Das " Langlauf-Küken " Miriam Gössner feierte mit ihren Teamkolleginnen bei alkoholfreiem Bier den silbernen Staffel-Coup. Zuvor genoss sie bei der Siegerehrung auf der Medals Plaza in Whistler das Olympia-Flair in vollen Zügen. Im Überschwang der Gefühle sang sie sogar die Hymne der siegreichen Norwegerinnen mit und klärte anschließend auf : " Meine Mama stammt aus Norwegen, ich bin zweisprachig aufgewachsen und habe auch beide Staatsbürgerschaften. "

Mit ihrem couragierten Auftritt in der Loipe hatte die gelernte Biathletin wie schon vor einem Jahr bei der WM in Liberec entscheidenden Anteil am Medaillengewinn des deutschen Quartetts. Bundestrainer Jochen Behle ließ auch keinen Zweifel daran, wo er die sportliche Zukunft des " Rohdiamanten " sieht. " Alle reden immer davon, dass Miriam eine Biathletin sei. Für mich ist sie eine Skating-Spezialistin, die schon länger keine Waffe getragen hat ", erklärte Behle.
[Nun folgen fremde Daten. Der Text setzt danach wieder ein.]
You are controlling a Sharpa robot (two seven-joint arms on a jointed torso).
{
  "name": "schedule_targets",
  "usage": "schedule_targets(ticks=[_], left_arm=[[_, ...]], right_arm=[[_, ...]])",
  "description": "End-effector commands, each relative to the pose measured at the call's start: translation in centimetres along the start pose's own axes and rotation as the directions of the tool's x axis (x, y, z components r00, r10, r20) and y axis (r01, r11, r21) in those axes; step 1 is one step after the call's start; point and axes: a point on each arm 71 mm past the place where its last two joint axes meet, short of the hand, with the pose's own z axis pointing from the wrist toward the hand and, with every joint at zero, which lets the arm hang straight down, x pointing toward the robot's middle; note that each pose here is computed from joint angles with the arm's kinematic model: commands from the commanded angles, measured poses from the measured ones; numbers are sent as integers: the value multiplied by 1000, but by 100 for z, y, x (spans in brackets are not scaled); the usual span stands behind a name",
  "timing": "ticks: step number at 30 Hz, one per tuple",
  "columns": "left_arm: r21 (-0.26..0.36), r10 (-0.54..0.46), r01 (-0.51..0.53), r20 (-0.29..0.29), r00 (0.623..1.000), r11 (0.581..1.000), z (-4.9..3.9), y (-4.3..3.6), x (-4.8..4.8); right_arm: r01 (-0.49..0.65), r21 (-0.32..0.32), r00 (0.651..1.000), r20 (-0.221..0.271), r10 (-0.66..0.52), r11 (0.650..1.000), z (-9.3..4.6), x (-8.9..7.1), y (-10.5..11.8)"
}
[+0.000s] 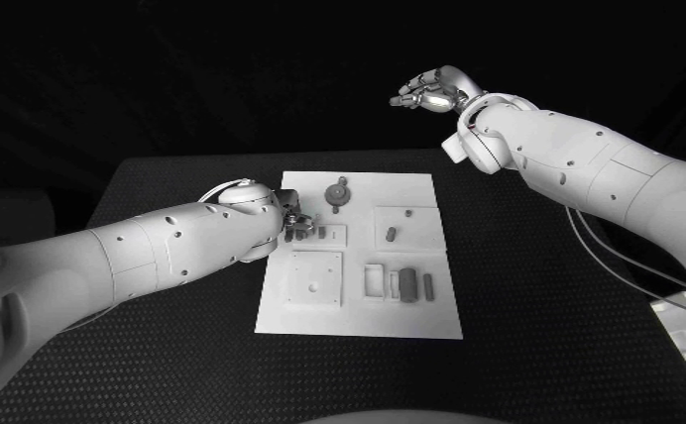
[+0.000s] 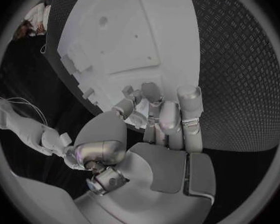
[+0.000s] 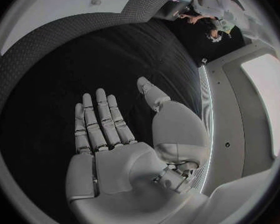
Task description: Assemble the parts on the task board
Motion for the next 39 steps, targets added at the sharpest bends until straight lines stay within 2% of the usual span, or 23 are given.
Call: schedule_targets(ticks=[1, 11, 25, 31, 34, 39], left_arm=[[0, -9, 9, -6, 1000, 1000, 5, 12, 14], [-15, -12, 12, -2, 1000, 1000, 13, 75, -1], [-15, -55, 56, 24, 998, 998, 22, 108, -29], [-9, -112, 112, 35, 993, 994, 20, 164, -64], [-2, -178, 179, 35, 983, 984, 15, 195, -89], [14, -254, 253, 41, 966, 967, -9, 185, -187]], right_arm=[[-3, -11, 1000, -10, 3, 1000, 2, 8, 11], [-2, -7, 1000, -6, 2, 1000, 1, 4, 0], [-7, -1, 1000, -5, 7, 1000, -6, -2, -22], [-10, 0, 1000, -5, 10, 1000, -9, -6, -29], [-11, 2, 1000, -5, 11, 1000, -13, -12, -39], [-11, 5, 1000, -5, 11, 1000, -18, -16, -54]])
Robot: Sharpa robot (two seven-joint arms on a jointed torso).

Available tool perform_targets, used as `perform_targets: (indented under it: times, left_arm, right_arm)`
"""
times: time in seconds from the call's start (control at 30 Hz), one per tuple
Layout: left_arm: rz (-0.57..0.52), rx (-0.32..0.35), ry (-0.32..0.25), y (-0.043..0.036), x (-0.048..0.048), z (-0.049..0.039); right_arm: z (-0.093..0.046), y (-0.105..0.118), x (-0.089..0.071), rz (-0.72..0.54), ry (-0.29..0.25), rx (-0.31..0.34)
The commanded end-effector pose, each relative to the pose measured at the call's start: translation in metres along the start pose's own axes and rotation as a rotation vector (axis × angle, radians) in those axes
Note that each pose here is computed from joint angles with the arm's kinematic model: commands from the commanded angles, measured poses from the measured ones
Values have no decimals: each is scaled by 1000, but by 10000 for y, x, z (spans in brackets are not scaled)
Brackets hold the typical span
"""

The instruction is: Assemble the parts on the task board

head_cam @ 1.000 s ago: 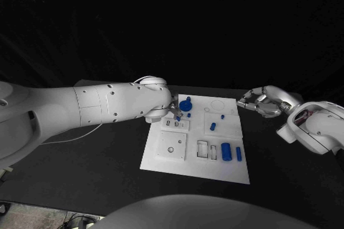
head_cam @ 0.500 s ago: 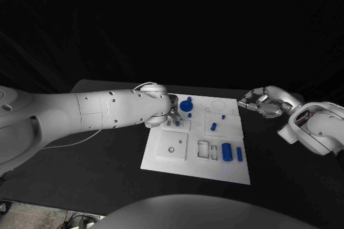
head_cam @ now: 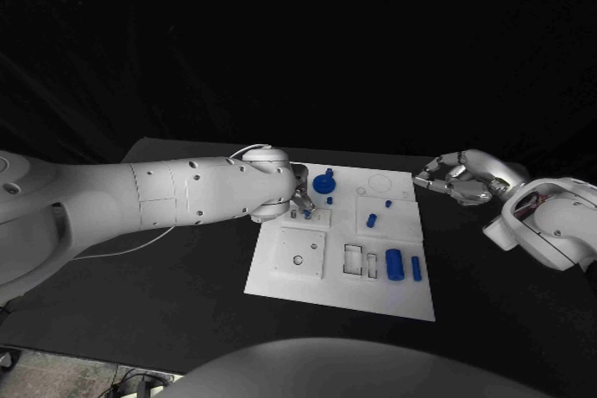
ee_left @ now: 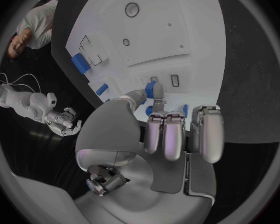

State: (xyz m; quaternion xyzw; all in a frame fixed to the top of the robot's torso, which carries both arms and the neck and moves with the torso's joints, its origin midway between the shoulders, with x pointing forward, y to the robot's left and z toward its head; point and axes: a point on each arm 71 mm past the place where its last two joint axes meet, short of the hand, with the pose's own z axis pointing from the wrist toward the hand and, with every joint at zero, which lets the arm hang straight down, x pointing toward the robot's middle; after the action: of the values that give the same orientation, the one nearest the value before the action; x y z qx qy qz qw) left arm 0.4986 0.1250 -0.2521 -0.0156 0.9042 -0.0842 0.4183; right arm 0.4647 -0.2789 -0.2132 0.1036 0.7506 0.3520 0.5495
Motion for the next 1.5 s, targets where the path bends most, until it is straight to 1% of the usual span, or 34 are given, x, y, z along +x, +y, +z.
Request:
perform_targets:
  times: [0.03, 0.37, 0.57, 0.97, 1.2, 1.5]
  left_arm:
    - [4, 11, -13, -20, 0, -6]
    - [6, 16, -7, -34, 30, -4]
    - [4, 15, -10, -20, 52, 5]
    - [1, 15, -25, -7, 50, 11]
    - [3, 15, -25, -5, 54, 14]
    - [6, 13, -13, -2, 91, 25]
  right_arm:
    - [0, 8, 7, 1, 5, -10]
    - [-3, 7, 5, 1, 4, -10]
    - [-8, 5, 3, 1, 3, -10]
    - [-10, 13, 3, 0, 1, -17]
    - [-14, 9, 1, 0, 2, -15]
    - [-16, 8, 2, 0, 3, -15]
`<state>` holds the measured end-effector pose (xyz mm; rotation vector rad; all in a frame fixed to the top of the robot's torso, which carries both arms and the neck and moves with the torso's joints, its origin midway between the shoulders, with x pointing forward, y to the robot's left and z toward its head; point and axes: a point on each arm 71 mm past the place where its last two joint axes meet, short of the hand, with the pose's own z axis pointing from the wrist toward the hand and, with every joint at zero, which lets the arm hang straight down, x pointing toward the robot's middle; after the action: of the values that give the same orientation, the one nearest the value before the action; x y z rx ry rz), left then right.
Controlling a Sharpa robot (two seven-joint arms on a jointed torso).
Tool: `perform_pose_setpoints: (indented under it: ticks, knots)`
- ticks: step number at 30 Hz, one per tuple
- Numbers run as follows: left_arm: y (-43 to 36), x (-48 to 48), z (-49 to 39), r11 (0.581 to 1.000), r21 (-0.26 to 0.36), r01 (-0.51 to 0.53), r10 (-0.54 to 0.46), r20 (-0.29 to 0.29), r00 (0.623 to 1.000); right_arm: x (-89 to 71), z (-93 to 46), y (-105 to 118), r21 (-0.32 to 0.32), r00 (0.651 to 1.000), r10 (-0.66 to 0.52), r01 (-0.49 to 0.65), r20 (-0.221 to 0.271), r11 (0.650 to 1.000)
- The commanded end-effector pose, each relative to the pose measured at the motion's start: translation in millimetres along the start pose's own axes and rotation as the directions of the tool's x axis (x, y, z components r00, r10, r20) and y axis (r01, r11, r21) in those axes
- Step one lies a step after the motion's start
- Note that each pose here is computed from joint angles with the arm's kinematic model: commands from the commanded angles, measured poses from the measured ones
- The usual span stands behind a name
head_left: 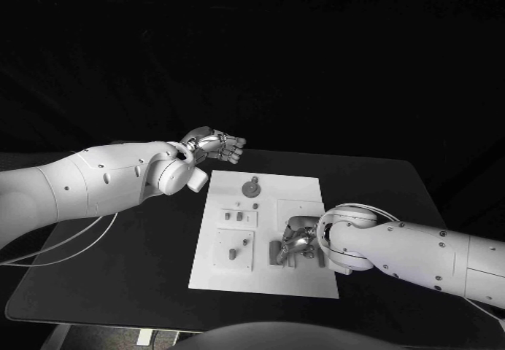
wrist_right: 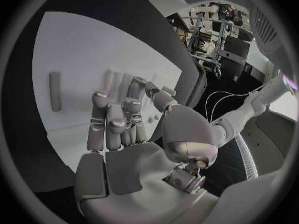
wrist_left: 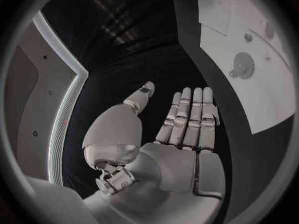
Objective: Assemble the parts on the task board
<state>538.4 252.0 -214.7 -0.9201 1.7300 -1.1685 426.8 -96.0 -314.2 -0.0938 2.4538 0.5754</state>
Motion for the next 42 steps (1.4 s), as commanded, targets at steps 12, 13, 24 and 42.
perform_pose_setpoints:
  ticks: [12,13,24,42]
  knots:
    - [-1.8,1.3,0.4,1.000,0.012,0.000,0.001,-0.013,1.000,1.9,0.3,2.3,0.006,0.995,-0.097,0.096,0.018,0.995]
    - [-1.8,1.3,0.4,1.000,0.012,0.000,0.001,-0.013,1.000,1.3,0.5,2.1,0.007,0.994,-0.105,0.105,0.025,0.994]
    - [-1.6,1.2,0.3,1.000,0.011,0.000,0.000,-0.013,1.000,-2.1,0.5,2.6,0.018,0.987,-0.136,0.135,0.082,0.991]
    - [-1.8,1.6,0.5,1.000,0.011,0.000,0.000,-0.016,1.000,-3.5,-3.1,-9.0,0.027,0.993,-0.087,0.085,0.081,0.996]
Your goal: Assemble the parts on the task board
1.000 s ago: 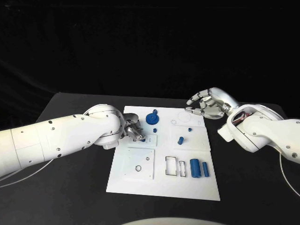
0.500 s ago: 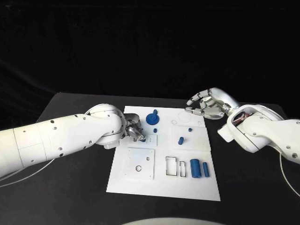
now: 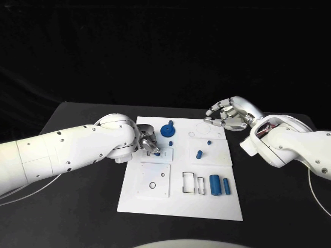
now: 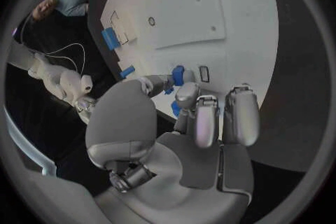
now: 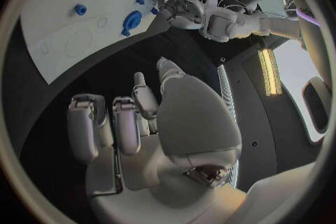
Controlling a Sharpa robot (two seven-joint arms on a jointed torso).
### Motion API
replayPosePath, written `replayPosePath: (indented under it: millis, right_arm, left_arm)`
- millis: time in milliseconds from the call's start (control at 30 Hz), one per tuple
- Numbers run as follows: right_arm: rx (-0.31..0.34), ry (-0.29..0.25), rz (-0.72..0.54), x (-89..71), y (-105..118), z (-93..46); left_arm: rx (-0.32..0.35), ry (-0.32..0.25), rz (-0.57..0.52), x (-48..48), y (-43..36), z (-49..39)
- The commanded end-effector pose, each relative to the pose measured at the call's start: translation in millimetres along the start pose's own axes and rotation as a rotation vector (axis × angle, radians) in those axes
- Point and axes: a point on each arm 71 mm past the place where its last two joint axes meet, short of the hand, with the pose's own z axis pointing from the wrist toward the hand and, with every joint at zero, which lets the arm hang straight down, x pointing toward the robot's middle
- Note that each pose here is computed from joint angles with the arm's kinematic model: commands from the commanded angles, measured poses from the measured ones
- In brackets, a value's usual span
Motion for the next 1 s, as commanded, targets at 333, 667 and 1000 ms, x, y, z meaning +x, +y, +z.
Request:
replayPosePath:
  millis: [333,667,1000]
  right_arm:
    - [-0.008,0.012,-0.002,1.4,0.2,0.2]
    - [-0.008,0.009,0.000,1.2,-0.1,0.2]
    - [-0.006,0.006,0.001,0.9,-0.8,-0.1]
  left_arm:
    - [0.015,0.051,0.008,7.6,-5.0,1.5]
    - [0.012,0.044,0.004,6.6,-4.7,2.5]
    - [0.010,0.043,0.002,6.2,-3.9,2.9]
Ähnlich wie ihre Biathlon-Kollegin Magdalena Neuner hat Gössner Starpotenzial. Die 19-Jährige ist unbekümmert, sympathisch, authentisch – und bleibt auch im Erfolg stets bescheiden. Da verwundert es nicht, dass Behle auf einen endgültigen Wechsel der Garmischerin ins Langlauf-Lager hofft. Gössner weiß, dass sie sich irgendwann für eine Sportart entscheiden muss. " Um irgendwann mal Weltklasse zu werden, muss man sich entscheiden. Wenn man die ganze Zeit zweigleisig fährt, macht man sich kaputt. Ich muss rausfinden, was mir mehr Spaß macht. Darüber werde ich mir im Urlaub viele Gedanken machen ", sagte sie.